**PROBLEM DESCRIPTION:** Without the pictures, restate all of the data below word for word.

___ GIVEN INFORMATION ___

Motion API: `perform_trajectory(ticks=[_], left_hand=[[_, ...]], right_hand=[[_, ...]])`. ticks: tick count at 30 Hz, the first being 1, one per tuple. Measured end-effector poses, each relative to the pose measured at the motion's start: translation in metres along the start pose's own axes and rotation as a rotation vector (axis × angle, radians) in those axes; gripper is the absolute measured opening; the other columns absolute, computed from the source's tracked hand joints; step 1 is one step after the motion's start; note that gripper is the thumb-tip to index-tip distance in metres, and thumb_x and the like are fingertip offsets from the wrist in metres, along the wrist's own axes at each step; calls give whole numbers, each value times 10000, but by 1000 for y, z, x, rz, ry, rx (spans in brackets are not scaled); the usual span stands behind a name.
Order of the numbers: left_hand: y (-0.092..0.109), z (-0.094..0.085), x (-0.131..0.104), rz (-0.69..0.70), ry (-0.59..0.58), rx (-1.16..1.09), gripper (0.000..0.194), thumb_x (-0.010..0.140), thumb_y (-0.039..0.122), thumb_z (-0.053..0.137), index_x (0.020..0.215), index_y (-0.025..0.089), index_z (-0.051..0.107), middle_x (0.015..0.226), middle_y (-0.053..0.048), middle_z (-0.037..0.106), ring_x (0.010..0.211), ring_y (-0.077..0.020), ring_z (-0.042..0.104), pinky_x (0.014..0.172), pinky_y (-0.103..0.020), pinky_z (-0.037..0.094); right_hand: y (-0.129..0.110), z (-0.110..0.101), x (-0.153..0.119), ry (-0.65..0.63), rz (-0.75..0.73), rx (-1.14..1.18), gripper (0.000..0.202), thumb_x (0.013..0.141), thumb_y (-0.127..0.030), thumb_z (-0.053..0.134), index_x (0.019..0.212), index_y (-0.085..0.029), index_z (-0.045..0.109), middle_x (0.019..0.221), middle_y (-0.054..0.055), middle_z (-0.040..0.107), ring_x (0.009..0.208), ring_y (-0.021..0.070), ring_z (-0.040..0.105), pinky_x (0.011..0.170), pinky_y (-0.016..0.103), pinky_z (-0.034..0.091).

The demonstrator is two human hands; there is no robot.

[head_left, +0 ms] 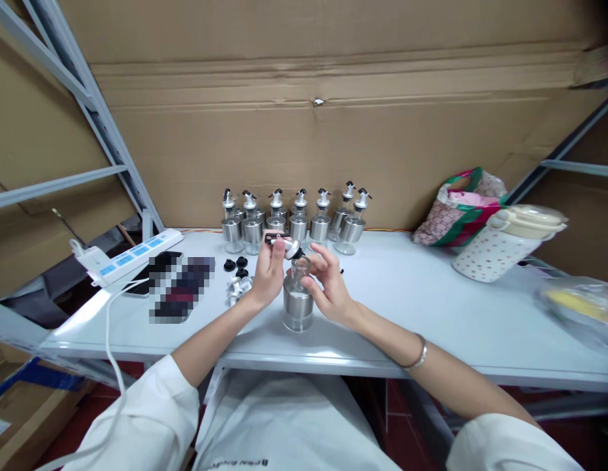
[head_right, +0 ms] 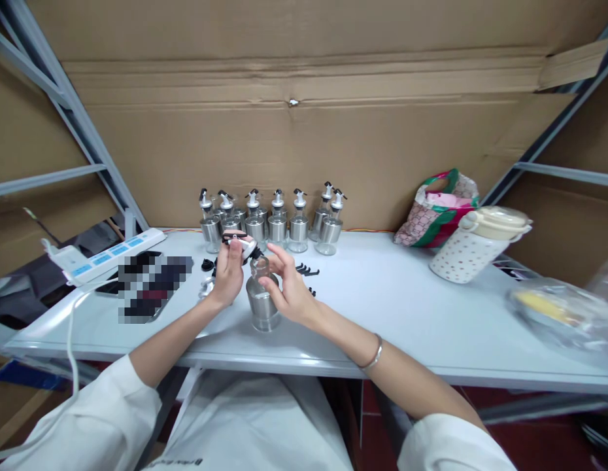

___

**ANSWER FOR THE TASK:**
Motion API: `perform_trajectory(ticks=[_], left_hand=[[_, ...]], right_hand=[[_, ...]])`. ticks: tick count at 30 Hz, the first being 1, one per tuple. Measured end-effector poses, each relative to the pose measured at the motion's start: translation in metres along the start pose's own axes and rotation as a rotation vector (axis × angle, radians) in those axes; gripper is the absolute measured opening; the other columns absolute, computed from the source's tracked hand joints; step 1 is one step after the motion's start; note that gripper is the thumb-tip to index-tip distance in metres, and thumb_x and the like are fingertip offsets from the wrist in metres, along the wrist's own axes at each step; calls give whole numbers, each value times 10000, but by 1000 for y, z, x, rz, ry, rx (spans in brackets are not scaled); the usual span stands behind a name.
Order of the numbers: left_hand: y (-0.092..0.109), z (-0.094..0.085), x (-0.131..0.104), rz (-0.69..0.70), ry (-0.59..0.58), rx (-1.16..1.09), gripper (0.000..0.194), thumb_x (-0.010..0.140), thumb_y (-0.039..0.122), thumb_z (-0.053..0.137), index_x (0.020..0.215), index_y (-0.025..0.089), index_z (-0.051..0.107), middle_x (0.015..0.226), middle_y (-0.053..0.048), middle_z (-0.037..0.106), ring_x (0.010..0.211), ring_y (-0.077..0.020), ring_z (-0.042..0.104), pinky_x (0.014..0.172), pinky_y (-0.103..0.020), pinky_z (-0.037..0.094); right_hand: y (-0.129..0.110), z (-0.110..0.101), x (-0.153..0.119), ry (-0.65..0.63), rz (-0.75..0.73), rx (-1.14..1.18), gripper (0.000..0.202), thumb_x (0.013..0.141), thumb_y (-0.127..0.030), thumb_z (-0.053..0.134), index_x (0.019..0.212), index_y (-0.085..0.029), index_z (-0.045..0.109), middle_x (0.019..0.221), middle_y (-0.054..0.055), middle_z (-0.040..0.107), ring_x (0.009..0.208), ring_y (-0.021..0.070), ring_z (-0.040..0.105), pinky_x (0.011..0.170), pinky_y (-0.016..0.103), pinky_z (-0.034..0.091).

The demonstrator is two human hands; there is no robot.

[head_left, +0 ms] 
[head_right, +0 ms] 

Nothing else is needed to complete the answer.